Page 15 of Her Irish Savage

And fuck my da for turning everything to shite.

A muscle starts to twitch deep inside my jaw. That’s the first sign my meds are wearing off. But If I dose now, I’ll never sleep tonight—even after sitting up all last night to watch Fiona.

Instead, I focus on my breathing. In on a four-count. Hold for a?—

“Jesus, Mary, and Joseph!” I swear under my breath as Fiona emerges from the red brick building.

I’m not the only one who notices her. The six little footballers stop dead in their tracks, every last one covering his crotch like he’s defending a free kick. An elderly couple clutch each other, and I wonder how long it will take 911 to get here if they both stroke out. Three dude-bros wearing backward baseball caps and saggy jeans literally start to drool.

Fiona has poured herself into a sleeveless scarlet catsuit. The vinyl one-piece has a deep V at the front that isn’t working very hard at covering her generous tits. The thing must zip up the back, because there isn’t a hint of a seam from her sternum to her crotch. The shiny vinyl grips all the way to her ankles, showing off her five-inch-high black stilettos. Her arms are cased in tight black gloves.

None of that, though, is the reason I’m staring like a sex-starved teen-age boy. Over forty-six years, I’ve seen more than my share of tits and hips, of flat bellies and smoothed-over cunts.

But I’ve never seen what Fiona has managed with her face. Her face and her neck and the generous spread of flesh between those magnificent tits…

I sponged her clean last night. I rubbed arnica into her skin. I held ice packs against her body, beside her nose, under her eyes. She’s battered and she’s bruised and no single night of care could ever heal what Madden Kelly did to her.

But apparently makeup can.

“What the actual fuck?” I ask as she strikes a pose in front of me.

The young father in the minivan hollers for his charges. Theoctogenarians stagger back to their car. All three horn-dog bros gape at me like I’m a feckin’ god.

“How the hell…”

Fiona dips her chin, using the motion to look at me through eyelashes coated in a gallon of black goop. “I keep a few tricks up my sleeves.” Her rippling shrug is designed to deprive every straight man in a hundred-mile radius of all blood-flow north of his belt.

“Get in the car.”

Her lips are the exact same shade as the catsuit, and somehow twice as shiny. My cock knocks against my zipper as she pouts. “I didn’t have change for a soda. Will you buy one for me?”

“Get. In. The. Car.”

“I’ll pay you back.” Her sultry tone leaves no doubt about how she’ll make good on her debt.

“Fiona…” I glance around like I’m transporting moonshine over state lines.
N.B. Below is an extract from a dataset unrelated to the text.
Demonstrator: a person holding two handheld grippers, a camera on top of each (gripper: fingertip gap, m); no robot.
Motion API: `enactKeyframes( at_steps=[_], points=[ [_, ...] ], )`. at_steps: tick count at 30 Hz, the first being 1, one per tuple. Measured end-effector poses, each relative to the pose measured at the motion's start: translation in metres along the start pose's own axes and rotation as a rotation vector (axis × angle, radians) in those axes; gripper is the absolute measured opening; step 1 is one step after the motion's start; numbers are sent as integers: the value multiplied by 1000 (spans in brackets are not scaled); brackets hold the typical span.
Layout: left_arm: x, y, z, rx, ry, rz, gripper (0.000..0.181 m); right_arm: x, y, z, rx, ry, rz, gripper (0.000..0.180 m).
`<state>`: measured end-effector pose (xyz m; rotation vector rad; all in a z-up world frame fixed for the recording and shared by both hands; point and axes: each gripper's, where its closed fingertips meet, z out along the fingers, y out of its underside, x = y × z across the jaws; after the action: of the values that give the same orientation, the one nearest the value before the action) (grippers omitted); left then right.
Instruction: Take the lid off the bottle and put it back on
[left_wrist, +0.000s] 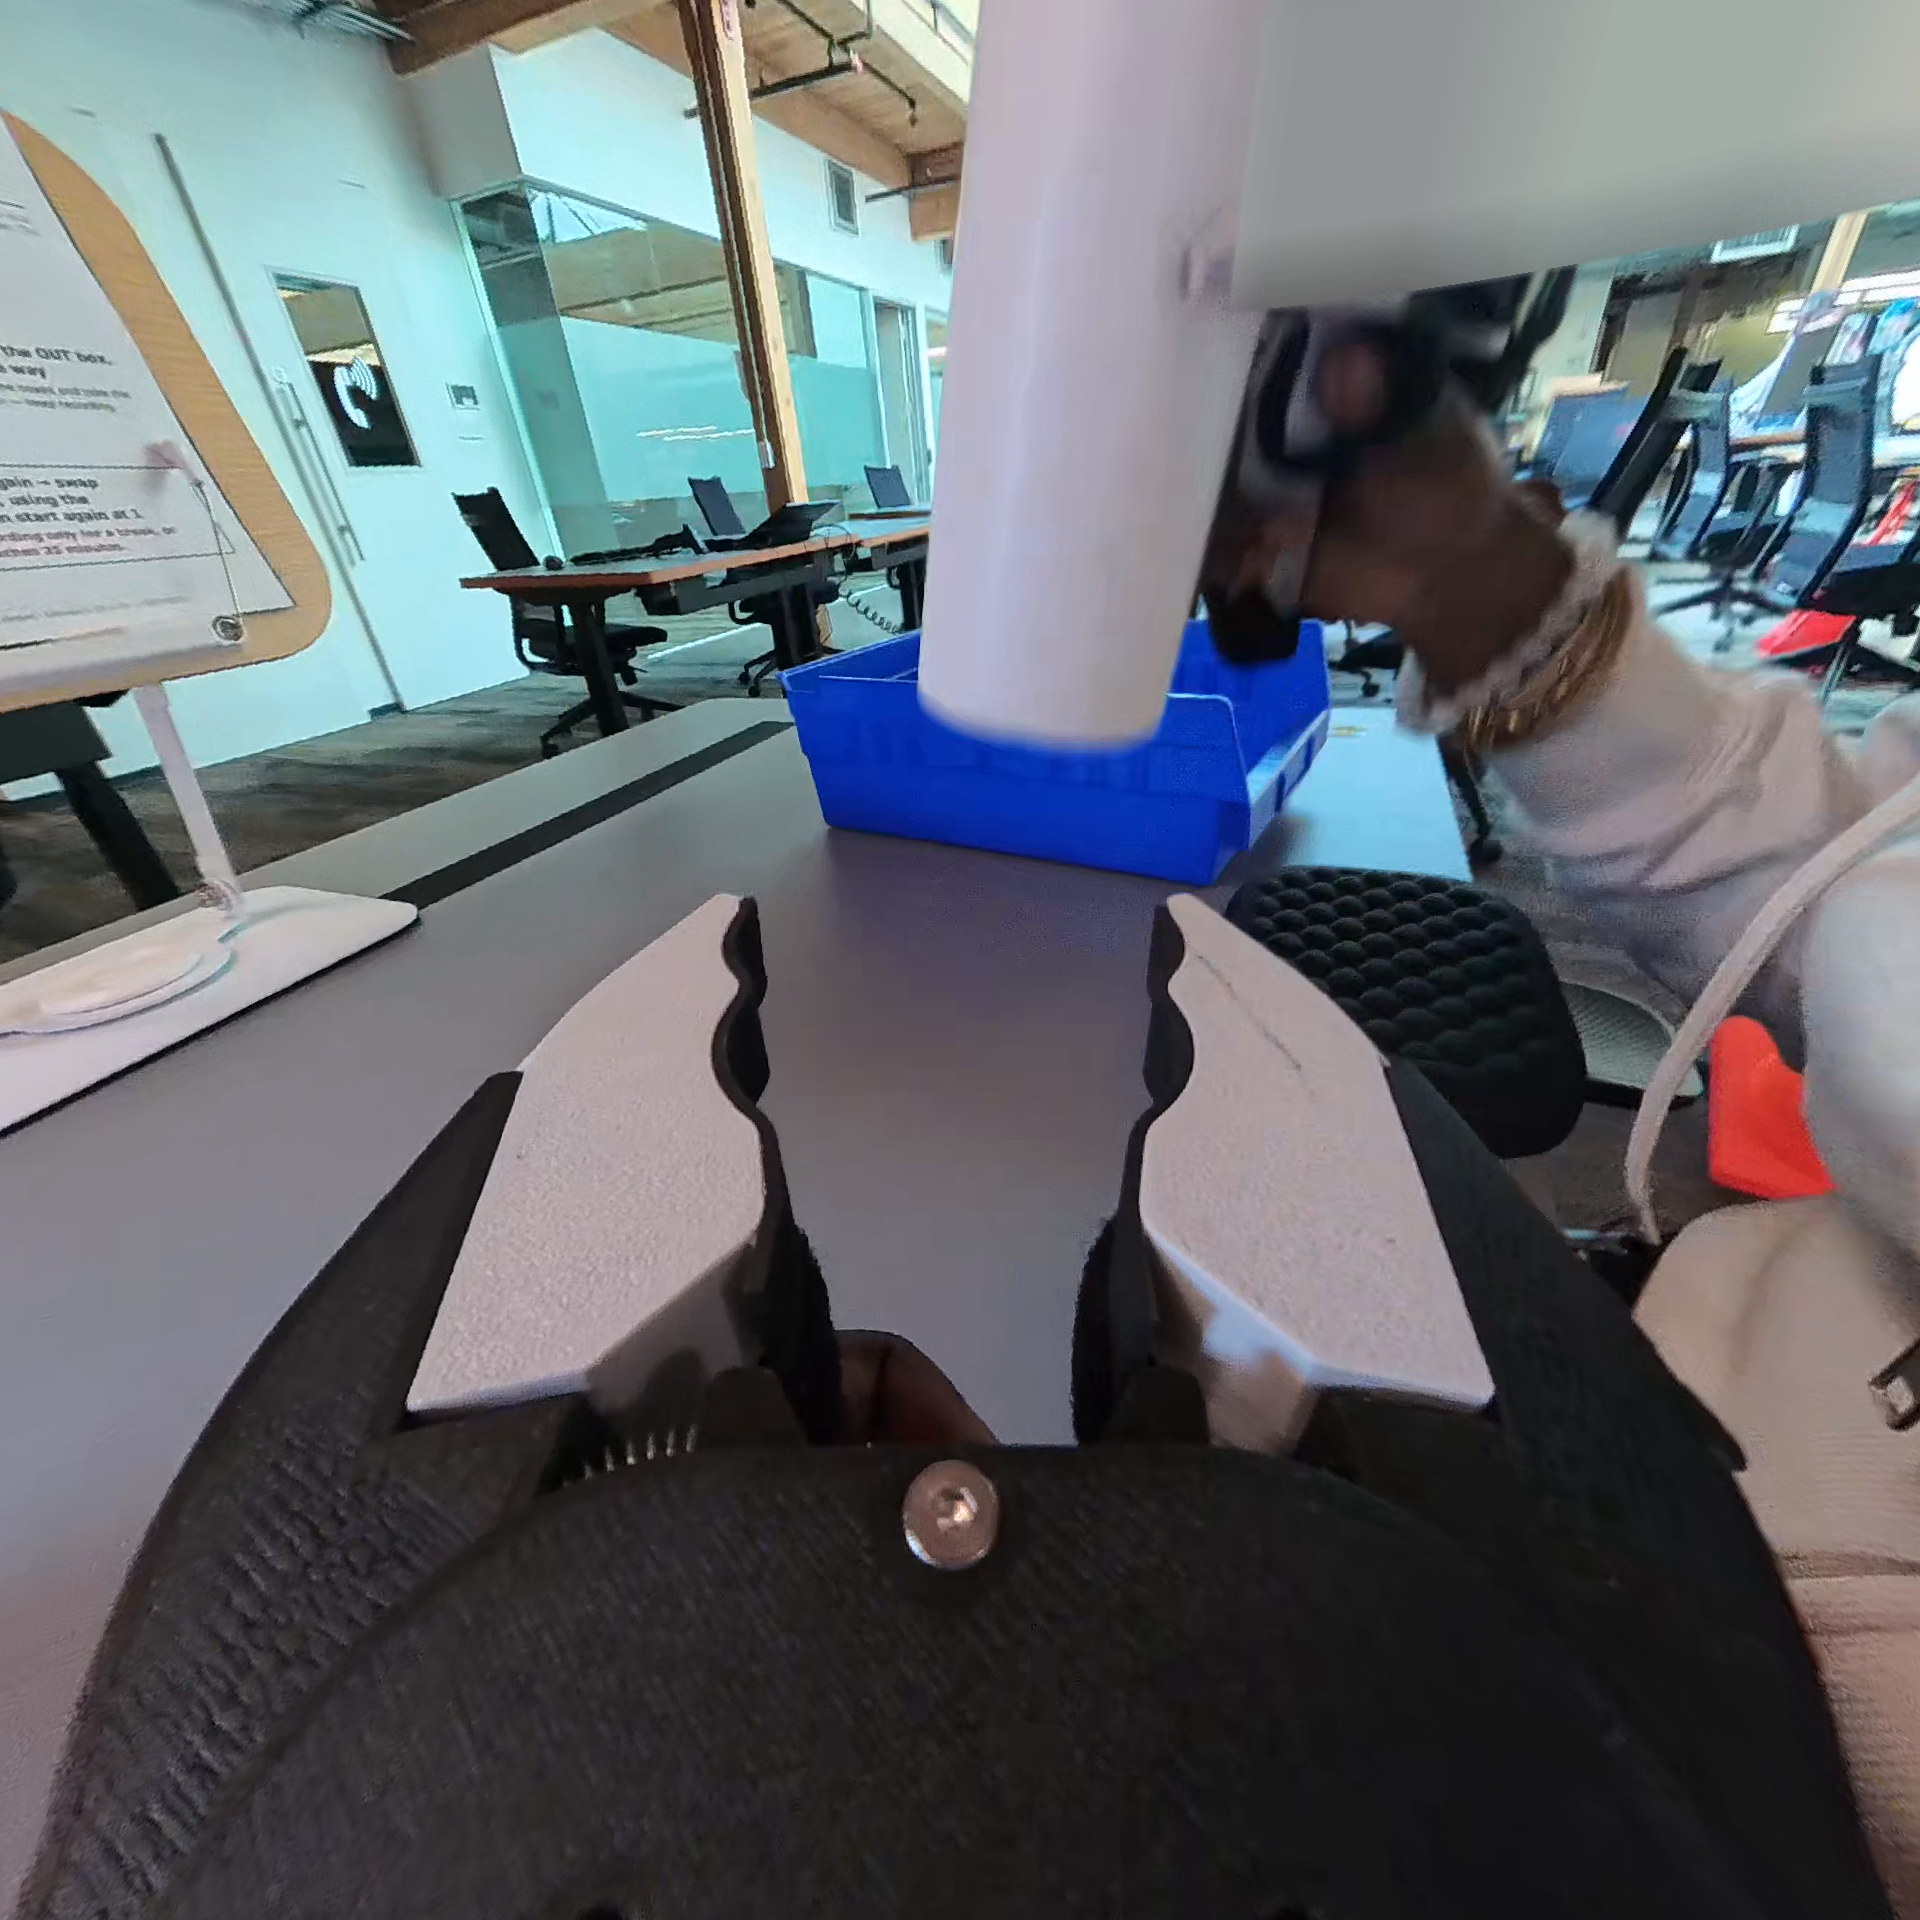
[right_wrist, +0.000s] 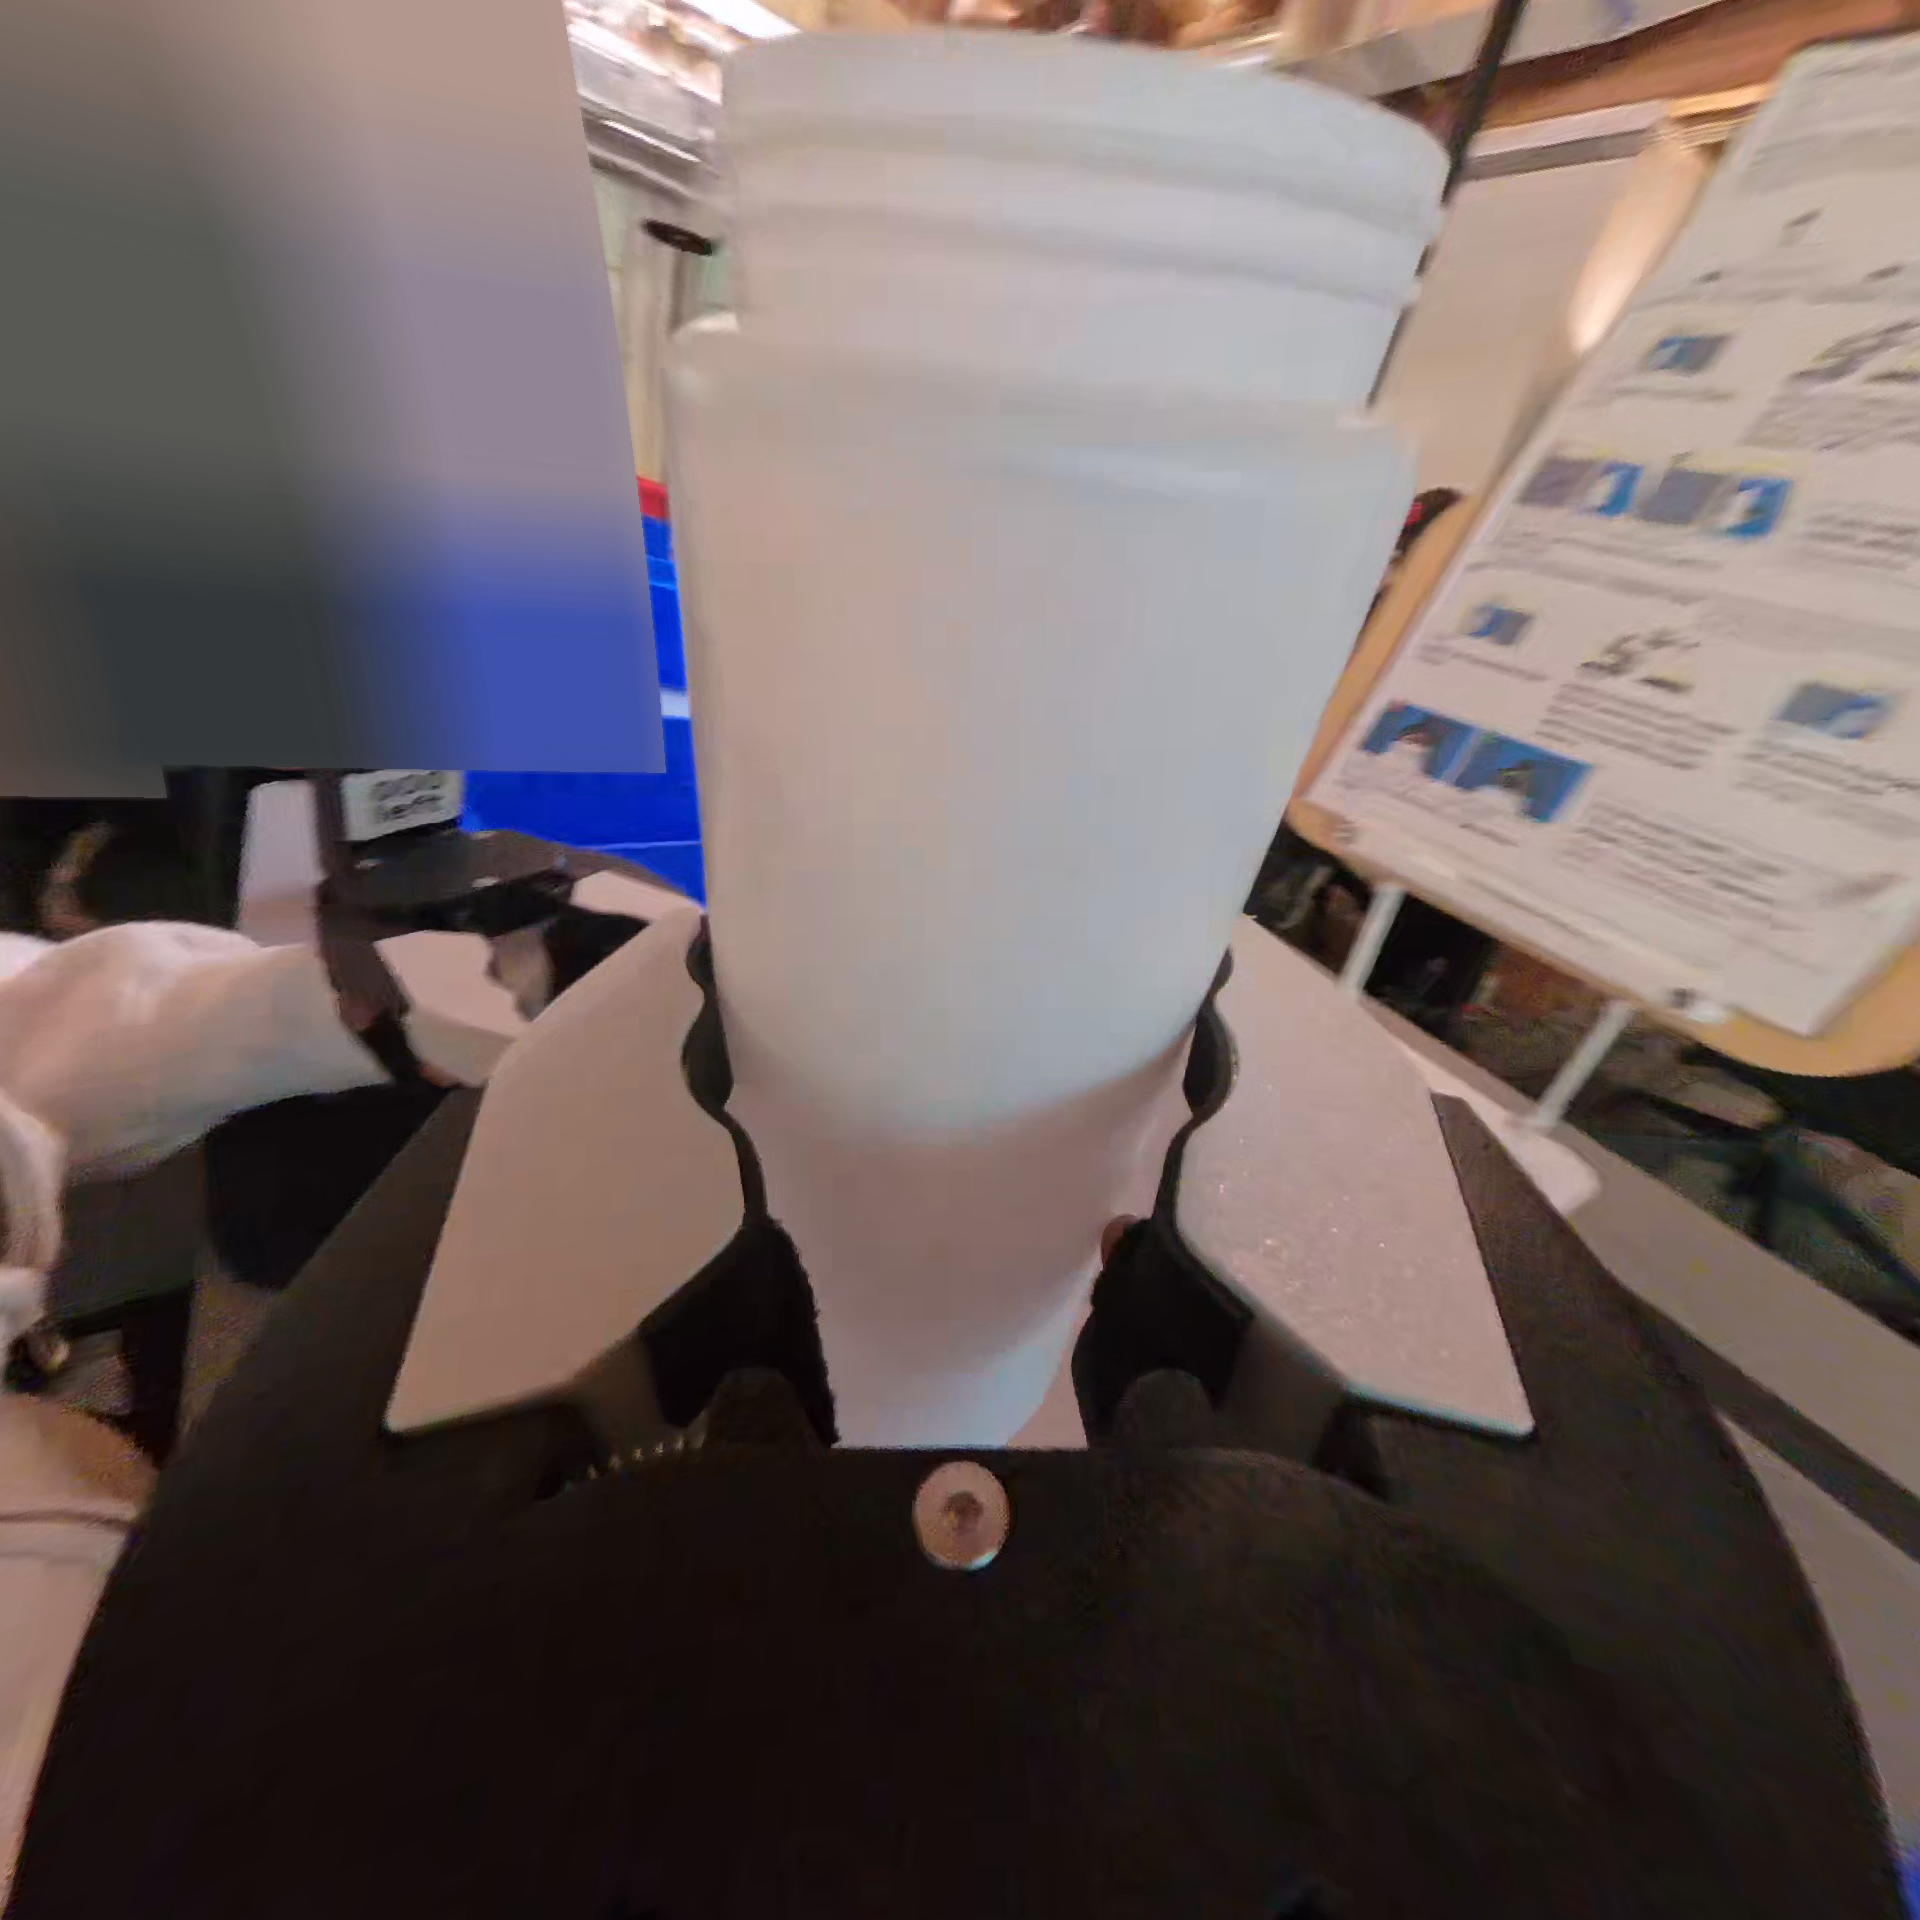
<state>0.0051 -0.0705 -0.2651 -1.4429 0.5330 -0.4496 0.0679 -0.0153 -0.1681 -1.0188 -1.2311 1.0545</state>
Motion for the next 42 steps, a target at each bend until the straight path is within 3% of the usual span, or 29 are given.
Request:
enactKeyframes(
  at_steps=[4,8,12,17,20,26,32,38,42],
  points=[
    [2,6,3,-52,-30,66,72,85,-22,-72,-159,352,-21,88],
    [2,9,2,-107,-80,85,73,144,37,-138,-490,574,128,88],
    [-1,12,-6,-189,-151,56,74,164,108,-169,-732,595,345,88],
    [2,8,-21,-272,-197,110,77,165,173,-184,-957,505,544,88],
    [3,4,-31,-295,-215,126,77,168,183,-176,-924,449,662,85],
    [-11,-4,-54,-321,-328,149,78,182,209,-183,-1003,499,668,71],
    [-46,-14,-94,-358,-592,165,80,187,166,-181,-781,605,543,78],
    [-89,15,-152,-514,-862,156,80,116,105,-169,-534,517,528,86],
    [-96,44,-168,-592,-894,47,80,79,138,-171,-745,502,506,91]
  ],
)
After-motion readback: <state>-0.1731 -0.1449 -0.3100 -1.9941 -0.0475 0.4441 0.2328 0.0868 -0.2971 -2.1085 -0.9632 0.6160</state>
One of the drooling bros has his phone out, catching video. The thought of her headlining his spank bank tightens my fingers into fists. “Get in the car,” I choke out a third time. “And I’ll get you a soda.”

She smiles like I’ve just offered her the sun, the moon, and the stars. “Mountain Dew,” she says. “Diet.”

I wait until she closes the Land Rover’s door before I stalk to the vending machine. I make a point of bumping into the delinquent with the phone. We both hear the screen shatter when he drops it, but he’s not suicidal enough to say a word.

Mountain Dew. Diet. I flash a credit card at the machine and a bottle drops with a sound like a soul arriving in hell. Storming back to the car, I get in on the driver’s side. I shove the drink at her, hard, like I’m not afraid of any feckin’ vinyl.

She makes a sound like a kitten sighing. “No straw?” she asks.

“It’s a goddamn vending machine,” I growl. “Of course there’s no straw.”

She sniffs and puts the drink in a cup holder. I jam the Land Rover into reverse and flee the parking lot like I’m driving the getaway car on a million-dollar bank heist.

We’re ten miles from Boston before my breath stops feeling like barbed wire in my throat. By the time I pull off the interstate, I’m angry with myself for playing her game. When we cross into Southie, into Old Colony Crew territory, I force myself to sound bored.

“What’s your plan here? Beyond painting your face and pouring yourself into that thing?”

She fiddles with the cap on the unopened bottle of soda. “We’ll go straight to thedún.”

Thedún. The fortress. The house her father claimed in the heart of Southie, decades ago. I know it better than I’m willing to admit. I’ve seen a lot of blood flow there.

“And what?” I ask. “You’ll just waltz up to the door and knock?”